## Assignment
Only the lines from the one containing "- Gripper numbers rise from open" through the one containing "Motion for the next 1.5" should be printed, exactly as they appear below, with both ends included.

Stored items from a collection
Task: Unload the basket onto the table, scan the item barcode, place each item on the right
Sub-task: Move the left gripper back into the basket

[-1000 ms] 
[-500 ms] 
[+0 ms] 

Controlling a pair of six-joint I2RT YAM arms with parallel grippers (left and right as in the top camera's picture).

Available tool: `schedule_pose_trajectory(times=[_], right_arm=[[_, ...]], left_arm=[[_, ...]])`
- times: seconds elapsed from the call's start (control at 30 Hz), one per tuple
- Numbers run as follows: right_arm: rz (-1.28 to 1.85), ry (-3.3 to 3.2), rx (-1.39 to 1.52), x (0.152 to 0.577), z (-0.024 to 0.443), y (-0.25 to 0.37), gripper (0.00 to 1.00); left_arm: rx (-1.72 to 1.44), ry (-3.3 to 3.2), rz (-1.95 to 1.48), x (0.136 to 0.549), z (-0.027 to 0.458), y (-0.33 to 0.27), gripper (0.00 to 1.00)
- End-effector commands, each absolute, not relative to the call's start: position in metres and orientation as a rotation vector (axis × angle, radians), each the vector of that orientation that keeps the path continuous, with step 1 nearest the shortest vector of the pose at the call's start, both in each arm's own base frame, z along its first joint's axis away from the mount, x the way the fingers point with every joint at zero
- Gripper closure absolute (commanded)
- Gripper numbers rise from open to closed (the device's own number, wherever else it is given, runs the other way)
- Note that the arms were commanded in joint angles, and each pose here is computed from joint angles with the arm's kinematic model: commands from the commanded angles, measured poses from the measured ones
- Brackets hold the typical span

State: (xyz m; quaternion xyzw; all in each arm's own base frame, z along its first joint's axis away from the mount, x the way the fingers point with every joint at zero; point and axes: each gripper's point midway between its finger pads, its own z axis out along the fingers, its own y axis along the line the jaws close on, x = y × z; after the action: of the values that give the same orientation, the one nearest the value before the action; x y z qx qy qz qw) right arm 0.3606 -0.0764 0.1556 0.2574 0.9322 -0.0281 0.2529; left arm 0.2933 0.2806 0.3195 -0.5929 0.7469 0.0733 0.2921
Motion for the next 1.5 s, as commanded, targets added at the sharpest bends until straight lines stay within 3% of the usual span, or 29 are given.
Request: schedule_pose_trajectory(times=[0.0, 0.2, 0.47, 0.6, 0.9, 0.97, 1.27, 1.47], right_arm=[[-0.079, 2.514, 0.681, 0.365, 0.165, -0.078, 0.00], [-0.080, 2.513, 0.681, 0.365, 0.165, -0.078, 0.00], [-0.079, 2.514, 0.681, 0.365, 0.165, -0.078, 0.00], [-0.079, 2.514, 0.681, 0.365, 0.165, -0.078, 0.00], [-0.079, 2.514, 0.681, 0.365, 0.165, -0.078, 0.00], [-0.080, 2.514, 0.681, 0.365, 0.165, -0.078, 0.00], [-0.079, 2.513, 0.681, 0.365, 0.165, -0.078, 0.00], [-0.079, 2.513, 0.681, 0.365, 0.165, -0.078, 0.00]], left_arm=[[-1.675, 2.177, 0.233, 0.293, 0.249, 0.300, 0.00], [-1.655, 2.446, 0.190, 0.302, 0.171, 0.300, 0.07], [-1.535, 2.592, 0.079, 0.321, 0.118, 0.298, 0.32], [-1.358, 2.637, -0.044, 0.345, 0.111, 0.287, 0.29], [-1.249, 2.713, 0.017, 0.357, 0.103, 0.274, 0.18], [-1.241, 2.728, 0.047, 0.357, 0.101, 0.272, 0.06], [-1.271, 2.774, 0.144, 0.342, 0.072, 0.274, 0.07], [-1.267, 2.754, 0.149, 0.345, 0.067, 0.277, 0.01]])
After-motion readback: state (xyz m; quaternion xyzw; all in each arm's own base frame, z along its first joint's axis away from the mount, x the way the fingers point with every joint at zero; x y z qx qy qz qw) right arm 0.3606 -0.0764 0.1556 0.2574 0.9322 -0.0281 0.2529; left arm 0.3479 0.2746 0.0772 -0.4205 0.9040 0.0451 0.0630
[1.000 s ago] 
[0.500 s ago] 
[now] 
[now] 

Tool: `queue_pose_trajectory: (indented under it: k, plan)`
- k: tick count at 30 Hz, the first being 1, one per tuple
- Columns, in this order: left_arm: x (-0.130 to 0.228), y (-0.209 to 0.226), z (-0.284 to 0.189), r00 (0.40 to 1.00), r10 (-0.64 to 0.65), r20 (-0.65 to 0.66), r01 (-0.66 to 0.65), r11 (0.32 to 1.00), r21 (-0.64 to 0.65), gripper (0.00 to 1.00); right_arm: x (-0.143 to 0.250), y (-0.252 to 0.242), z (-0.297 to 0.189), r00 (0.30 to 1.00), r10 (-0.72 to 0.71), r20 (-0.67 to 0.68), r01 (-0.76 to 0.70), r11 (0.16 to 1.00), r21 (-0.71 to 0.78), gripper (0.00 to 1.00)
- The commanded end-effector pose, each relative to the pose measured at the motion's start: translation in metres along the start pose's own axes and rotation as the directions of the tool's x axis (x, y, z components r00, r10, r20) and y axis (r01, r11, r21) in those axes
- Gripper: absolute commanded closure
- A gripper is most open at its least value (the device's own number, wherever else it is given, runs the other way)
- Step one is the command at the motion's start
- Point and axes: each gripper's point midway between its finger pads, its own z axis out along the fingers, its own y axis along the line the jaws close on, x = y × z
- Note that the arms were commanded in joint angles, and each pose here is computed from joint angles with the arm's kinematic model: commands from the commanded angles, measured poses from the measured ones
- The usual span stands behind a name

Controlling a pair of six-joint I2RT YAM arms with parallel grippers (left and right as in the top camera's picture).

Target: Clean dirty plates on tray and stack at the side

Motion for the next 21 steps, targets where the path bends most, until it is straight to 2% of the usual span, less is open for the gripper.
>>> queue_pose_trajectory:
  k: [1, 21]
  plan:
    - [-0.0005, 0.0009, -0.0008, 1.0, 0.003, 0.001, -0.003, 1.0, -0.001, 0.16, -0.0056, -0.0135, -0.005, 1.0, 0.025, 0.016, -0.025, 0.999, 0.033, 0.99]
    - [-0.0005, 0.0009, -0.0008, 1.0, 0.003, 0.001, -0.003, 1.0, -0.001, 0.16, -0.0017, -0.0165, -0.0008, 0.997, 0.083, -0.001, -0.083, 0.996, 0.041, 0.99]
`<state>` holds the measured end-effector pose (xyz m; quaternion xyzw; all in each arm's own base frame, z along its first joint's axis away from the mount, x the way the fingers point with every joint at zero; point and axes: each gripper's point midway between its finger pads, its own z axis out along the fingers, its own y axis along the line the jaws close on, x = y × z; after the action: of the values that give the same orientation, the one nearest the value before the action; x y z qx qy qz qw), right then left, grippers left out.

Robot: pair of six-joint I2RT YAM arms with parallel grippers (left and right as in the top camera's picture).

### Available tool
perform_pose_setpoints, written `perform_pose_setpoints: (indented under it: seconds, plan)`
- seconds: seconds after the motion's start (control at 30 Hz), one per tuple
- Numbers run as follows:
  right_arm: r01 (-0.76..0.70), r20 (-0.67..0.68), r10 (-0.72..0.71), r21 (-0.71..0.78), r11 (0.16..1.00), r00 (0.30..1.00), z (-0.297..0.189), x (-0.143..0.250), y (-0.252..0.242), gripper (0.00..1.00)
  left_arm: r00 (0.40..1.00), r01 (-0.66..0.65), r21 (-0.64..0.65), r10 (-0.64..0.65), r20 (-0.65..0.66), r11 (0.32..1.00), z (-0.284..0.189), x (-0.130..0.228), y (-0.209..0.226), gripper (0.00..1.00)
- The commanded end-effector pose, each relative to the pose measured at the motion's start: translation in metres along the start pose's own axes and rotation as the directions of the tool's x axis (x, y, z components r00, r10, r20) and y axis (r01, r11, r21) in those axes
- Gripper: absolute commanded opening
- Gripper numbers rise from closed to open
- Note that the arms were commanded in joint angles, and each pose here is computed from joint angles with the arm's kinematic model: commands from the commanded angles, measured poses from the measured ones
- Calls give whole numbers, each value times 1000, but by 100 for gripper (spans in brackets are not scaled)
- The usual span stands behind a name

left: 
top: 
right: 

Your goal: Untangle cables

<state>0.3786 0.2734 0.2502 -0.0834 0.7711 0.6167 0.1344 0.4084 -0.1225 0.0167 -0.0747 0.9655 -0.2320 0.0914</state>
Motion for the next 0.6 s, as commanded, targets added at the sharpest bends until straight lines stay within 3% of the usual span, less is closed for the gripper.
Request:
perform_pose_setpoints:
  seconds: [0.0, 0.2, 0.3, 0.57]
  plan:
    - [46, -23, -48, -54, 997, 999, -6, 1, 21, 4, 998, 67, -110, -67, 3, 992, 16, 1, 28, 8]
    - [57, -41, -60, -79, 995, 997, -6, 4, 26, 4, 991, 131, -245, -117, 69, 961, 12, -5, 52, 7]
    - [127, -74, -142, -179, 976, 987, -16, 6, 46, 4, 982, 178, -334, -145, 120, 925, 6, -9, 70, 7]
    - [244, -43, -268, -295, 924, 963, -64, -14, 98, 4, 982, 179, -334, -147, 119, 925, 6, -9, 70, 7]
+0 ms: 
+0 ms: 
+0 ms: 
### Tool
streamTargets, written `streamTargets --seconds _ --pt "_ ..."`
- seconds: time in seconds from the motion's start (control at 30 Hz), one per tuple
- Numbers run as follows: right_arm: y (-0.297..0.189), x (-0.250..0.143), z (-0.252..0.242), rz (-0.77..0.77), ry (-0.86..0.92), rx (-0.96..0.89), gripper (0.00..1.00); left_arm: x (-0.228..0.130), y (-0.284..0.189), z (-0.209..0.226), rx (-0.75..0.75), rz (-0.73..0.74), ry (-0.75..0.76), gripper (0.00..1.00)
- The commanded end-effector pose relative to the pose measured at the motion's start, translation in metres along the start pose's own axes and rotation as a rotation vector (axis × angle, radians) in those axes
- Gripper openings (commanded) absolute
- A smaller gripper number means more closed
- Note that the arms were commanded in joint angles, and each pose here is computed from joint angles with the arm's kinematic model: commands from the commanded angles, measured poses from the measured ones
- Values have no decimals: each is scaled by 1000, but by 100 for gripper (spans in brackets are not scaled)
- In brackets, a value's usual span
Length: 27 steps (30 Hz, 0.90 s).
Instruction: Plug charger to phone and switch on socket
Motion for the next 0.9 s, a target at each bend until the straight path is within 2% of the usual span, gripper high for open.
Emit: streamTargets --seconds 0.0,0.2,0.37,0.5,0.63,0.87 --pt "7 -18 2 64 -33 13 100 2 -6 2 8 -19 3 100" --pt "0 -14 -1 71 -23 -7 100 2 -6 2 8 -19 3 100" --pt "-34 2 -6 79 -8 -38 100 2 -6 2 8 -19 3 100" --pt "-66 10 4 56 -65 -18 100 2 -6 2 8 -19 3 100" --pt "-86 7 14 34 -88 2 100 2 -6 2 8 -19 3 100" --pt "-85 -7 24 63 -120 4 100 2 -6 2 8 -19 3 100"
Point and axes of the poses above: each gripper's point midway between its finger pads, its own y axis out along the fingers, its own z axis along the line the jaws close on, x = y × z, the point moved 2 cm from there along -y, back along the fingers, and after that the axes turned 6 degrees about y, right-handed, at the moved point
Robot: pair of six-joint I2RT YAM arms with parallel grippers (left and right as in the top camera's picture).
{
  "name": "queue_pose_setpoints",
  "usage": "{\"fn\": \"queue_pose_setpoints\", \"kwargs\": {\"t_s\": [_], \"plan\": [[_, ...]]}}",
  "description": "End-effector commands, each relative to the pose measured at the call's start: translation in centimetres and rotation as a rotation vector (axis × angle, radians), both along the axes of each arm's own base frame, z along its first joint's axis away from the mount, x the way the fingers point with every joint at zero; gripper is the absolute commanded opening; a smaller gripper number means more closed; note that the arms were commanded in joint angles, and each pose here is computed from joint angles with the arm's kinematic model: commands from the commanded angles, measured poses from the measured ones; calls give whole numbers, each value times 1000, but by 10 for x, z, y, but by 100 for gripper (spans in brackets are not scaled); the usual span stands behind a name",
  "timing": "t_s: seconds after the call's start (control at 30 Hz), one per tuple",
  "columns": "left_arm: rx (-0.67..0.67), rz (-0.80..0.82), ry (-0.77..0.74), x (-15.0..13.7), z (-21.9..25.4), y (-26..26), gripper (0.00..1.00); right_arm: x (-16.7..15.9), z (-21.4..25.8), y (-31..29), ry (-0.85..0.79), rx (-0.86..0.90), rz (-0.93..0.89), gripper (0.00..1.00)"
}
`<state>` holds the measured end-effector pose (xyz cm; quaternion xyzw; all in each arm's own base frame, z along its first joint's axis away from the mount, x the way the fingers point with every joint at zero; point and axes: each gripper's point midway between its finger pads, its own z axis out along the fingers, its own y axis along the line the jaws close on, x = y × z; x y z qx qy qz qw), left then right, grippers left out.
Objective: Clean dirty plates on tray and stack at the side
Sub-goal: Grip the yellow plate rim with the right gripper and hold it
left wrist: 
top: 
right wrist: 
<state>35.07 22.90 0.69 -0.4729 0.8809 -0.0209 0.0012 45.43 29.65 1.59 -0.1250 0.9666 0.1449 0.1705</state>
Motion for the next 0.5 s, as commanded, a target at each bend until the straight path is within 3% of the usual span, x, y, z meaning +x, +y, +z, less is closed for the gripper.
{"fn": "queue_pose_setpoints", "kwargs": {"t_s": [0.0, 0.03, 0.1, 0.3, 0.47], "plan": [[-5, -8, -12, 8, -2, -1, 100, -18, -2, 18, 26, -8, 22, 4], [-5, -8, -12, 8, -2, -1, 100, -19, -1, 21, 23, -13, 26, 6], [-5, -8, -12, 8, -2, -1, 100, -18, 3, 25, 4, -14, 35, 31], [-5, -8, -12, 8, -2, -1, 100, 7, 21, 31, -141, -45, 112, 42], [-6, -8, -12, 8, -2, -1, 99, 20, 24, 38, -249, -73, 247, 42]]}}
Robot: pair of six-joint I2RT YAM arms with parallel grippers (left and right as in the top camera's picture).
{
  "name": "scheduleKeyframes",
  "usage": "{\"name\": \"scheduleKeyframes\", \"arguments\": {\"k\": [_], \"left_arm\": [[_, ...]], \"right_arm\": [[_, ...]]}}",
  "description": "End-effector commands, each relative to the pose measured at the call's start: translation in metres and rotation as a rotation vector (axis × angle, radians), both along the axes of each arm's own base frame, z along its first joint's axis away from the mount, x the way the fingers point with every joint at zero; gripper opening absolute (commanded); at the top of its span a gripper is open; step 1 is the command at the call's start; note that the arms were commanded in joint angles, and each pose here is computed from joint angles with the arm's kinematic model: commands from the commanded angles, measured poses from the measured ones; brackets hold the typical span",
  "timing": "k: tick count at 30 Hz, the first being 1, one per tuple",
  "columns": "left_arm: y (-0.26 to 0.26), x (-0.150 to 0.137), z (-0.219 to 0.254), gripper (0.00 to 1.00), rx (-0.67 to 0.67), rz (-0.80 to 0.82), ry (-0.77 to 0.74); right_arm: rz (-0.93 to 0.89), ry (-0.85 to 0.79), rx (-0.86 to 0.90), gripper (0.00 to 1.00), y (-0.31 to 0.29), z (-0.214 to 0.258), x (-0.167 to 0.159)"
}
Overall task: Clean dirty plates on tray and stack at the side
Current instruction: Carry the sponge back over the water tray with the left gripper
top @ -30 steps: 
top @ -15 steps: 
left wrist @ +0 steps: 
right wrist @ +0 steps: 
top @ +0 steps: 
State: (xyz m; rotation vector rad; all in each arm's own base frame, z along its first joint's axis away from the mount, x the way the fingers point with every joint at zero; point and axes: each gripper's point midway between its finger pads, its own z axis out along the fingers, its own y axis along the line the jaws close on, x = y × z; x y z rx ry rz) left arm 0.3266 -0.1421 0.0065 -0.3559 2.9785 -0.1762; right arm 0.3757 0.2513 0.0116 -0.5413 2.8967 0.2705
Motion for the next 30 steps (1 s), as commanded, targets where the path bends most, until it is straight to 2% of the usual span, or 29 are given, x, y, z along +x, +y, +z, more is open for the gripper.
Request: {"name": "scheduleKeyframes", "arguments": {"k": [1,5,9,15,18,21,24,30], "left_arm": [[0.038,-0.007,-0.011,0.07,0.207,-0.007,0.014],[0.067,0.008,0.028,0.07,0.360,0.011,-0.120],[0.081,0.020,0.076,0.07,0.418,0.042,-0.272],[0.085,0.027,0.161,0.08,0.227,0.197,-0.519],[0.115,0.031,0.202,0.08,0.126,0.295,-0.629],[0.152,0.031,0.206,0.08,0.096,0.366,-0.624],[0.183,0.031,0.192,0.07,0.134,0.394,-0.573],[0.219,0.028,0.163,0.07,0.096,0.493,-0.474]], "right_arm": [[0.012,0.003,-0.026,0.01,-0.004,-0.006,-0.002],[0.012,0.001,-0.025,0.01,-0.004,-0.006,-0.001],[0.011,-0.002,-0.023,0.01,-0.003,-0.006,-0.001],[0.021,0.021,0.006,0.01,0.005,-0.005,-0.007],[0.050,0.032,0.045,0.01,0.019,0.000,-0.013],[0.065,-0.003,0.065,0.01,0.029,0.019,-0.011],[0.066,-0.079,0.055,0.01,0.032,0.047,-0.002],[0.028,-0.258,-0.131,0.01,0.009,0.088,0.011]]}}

## Answer below
- Gripper numbers rise from open to closed (the device's own number, wherever else it is given, runs the other way)
- Note that the arms were commanded in joint angles, and each pose here is computed from joint angles with the arm's kinematic model: commands from the commanded angles, measured poses from the measured ones
- Brackets hold the typical span

State: (xyz m; quaternion xyzw; all in each arm's own base frame, z along its first joint's axis away from the mount, x the way the fingers point with every joint at zero; point and axes: each gripper's point midway between its finger pads, its own z axis out along the fingers, its own y axis along the line the jaws close on, x = y × z; after the action: of the values that give the same orientation, the one nearest the value before the action; x y z qx qy qz qw) right arm 0.3606 -0.0764 0.1556 0.2574 0.9322 -0.0281 0.2529; left arm 0.2933 0.2806 0.3195 -0.5929 0.7469 0.0733 0.2921
Motion for the next 1.5 s, as commanded, targets added at the sharpest bends until straight lines stay within 3% of the usual span, or 29 are given.

This completes the output.